Segment Start: PROVIDED INFORMATION
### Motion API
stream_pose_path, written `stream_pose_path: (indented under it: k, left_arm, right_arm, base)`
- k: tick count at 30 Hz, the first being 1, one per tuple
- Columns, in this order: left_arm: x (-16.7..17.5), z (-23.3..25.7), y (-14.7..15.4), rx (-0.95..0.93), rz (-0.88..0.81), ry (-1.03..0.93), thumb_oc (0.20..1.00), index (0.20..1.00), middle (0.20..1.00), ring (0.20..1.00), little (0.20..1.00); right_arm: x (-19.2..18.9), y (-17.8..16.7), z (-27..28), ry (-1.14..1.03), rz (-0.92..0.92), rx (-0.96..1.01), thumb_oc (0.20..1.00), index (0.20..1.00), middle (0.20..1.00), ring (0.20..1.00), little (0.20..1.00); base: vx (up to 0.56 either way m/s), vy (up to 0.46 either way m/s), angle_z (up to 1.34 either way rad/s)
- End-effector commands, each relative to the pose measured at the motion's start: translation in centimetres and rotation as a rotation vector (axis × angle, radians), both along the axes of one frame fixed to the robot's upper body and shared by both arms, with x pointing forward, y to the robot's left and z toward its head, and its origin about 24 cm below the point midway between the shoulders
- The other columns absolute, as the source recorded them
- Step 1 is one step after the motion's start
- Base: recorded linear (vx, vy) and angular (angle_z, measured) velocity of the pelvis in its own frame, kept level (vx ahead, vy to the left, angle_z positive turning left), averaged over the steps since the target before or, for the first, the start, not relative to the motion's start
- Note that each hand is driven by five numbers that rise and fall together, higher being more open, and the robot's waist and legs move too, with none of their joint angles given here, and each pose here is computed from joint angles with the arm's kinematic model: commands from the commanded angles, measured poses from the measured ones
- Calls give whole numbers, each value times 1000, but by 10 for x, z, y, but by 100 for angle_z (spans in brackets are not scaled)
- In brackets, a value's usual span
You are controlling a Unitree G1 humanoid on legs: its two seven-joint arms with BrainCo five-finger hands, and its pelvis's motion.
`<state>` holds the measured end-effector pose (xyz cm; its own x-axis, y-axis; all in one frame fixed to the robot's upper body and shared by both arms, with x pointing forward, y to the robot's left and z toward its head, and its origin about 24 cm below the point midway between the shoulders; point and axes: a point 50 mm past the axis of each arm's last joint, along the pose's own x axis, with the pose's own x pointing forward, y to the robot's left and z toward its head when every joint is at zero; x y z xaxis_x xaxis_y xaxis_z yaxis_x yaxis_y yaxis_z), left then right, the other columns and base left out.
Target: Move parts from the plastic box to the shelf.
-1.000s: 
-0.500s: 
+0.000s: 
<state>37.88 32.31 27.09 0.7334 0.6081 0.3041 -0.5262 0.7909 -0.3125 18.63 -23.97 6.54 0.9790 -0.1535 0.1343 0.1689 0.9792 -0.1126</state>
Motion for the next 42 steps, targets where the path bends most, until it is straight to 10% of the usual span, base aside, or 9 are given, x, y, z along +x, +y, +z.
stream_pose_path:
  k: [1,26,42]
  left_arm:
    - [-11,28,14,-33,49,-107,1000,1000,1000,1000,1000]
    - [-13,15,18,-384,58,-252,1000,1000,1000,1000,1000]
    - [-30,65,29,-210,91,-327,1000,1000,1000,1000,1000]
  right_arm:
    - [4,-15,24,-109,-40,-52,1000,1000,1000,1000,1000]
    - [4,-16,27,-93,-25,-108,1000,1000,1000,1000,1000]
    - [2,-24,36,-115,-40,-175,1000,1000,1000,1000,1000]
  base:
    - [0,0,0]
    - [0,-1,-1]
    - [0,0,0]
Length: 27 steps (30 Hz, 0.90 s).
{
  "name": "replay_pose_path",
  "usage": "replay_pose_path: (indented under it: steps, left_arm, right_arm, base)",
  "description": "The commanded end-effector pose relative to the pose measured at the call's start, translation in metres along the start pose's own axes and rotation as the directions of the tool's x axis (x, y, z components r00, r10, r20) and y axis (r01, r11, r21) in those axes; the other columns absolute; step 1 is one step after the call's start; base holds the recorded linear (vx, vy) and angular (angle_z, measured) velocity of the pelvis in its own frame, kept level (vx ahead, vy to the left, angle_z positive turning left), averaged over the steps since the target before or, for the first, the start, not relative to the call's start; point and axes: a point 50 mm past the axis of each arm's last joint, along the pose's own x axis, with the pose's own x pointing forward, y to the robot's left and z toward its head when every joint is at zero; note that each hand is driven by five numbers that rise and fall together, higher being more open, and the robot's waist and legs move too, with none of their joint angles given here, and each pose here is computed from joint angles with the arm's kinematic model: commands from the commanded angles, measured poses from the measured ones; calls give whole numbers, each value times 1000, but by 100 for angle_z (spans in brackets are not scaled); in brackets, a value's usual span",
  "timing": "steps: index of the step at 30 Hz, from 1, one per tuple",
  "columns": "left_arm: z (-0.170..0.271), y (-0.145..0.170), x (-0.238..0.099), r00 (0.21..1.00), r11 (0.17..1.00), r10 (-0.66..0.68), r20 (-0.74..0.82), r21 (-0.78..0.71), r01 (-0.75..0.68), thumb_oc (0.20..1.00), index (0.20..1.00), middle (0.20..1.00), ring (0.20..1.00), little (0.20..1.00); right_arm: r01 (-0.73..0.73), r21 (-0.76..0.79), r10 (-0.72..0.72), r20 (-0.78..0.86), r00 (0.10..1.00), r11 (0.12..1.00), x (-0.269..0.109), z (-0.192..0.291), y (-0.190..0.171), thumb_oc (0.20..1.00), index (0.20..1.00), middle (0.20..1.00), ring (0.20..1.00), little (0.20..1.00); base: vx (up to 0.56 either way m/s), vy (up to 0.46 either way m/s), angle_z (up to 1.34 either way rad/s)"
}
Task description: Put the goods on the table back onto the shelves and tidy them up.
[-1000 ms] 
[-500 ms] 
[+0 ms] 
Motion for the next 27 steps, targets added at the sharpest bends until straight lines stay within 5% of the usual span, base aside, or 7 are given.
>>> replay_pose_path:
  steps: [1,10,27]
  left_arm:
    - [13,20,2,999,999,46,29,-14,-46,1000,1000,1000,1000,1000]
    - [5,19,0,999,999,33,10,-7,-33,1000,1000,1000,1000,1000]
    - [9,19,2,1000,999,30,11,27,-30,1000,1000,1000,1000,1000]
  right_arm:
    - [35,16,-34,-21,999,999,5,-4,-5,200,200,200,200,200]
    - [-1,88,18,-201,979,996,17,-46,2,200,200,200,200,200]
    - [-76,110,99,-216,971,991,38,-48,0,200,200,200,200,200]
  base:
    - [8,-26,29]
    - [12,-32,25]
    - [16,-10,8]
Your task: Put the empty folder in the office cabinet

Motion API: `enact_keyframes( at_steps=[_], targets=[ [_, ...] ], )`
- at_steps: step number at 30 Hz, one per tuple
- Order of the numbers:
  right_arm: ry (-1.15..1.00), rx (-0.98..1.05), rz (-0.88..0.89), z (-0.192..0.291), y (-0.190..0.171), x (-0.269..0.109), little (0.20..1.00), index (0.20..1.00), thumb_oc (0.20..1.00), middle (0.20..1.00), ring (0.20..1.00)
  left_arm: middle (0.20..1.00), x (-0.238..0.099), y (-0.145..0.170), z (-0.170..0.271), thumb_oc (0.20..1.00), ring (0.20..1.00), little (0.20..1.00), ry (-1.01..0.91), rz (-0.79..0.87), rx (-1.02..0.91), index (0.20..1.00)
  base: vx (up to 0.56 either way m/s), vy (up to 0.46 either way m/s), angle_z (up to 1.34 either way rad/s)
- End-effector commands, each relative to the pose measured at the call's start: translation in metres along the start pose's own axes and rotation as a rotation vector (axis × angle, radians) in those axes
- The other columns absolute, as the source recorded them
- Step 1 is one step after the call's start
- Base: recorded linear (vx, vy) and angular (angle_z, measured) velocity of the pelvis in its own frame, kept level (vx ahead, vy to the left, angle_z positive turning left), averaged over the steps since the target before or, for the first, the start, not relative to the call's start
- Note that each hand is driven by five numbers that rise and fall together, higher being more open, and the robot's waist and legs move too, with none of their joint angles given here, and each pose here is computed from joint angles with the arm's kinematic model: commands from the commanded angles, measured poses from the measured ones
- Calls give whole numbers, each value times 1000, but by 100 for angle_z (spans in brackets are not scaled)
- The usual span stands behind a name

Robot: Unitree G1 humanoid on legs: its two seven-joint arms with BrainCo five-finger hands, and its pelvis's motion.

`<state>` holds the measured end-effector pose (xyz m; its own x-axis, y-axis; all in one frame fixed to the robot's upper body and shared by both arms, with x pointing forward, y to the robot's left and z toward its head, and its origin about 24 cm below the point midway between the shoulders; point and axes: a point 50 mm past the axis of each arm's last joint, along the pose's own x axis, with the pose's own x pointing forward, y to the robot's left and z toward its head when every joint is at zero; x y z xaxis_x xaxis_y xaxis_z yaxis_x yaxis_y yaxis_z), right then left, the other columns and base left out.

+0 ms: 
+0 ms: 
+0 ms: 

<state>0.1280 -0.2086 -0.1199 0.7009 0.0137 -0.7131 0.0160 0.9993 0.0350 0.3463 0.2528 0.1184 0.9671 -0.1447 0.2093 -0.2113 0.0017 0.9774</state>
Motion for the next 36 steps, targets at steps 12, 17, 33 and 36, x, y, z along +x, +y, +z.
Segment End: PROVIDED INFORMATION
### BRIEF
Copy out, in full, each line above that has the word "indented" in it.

### TASK SOLUTION
stream_pose_path, written `stream_pose_path: (indented under it: k, left_arm, right_arm, base)`
  "usage": "replay_pose_path: (indented under it: steps, left_arm, right_arm, base)",

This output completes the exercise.